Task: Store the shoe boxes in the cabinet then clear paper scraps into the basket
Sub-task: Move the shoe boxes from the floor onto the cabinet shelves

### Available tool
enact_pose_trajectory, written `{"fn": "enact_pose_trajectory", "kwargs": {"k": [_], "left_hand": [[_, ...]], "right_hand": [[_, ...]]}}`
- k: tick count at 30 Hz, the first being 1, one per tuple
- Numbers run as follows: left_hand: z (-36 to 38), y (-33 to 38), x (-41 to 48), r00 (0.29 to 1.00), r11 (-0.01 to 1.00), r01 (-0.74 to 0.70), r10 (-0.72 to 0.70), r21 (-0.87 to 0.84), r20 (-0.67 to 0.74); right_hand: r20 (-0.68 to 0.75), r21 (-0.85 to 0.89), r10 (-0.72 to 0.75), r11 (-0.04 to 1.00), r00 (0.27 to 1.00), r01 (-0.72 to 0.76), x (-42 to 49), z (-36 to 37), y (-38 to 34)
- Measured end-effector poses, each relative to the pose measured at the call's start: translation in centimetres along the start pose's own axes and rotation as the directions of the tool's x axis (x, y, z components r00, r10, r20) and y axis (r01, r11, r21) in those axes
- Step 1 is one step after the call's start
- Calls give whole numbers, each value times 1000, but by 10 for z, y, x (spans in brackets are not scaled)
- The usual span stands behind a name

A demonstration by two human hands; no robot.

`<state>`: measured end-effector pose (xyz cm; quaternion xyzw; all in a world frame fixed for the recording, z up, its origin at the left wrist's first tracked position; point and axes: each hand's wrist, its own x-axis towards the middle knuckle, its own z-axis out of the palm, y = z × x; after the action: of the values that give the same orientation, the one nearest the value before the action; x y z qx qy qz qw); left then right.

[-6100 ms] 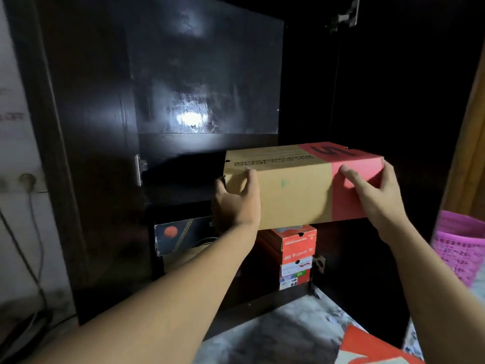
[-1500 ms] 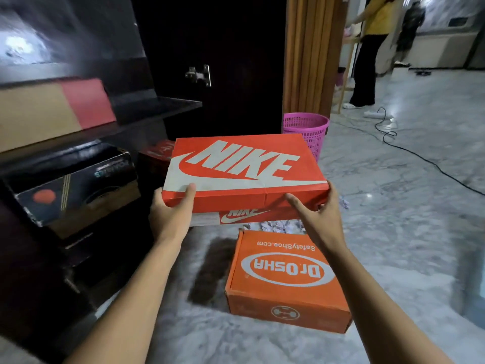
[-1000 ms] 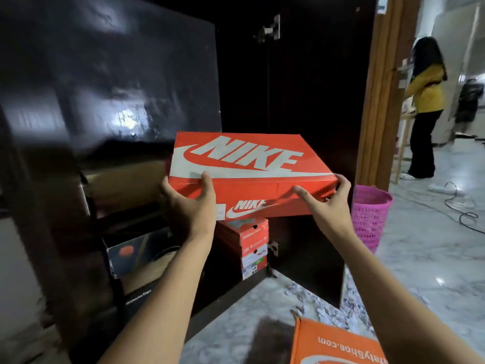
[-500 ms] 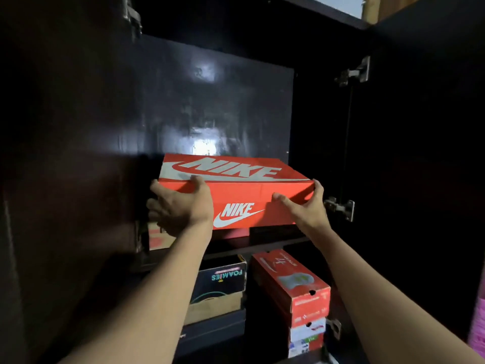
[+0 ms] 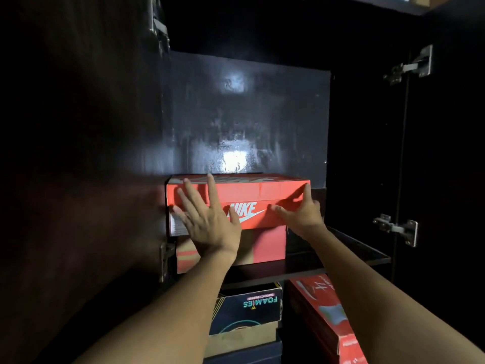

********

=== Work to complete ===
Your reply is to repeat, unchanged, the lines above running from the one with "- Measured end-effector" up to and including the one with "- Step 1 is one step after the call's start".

=== Reply to the exercise ===
- Measured end-effector poses, each relative to the pose measured at the call's start: translation in centimetres along the start pose's own axes and rotation as the directions of the tool's x axis (x, y, z components r00, r10, r20) and y axis (r01, r11, r21) in those axes
- Step 1 is one step after the call's start

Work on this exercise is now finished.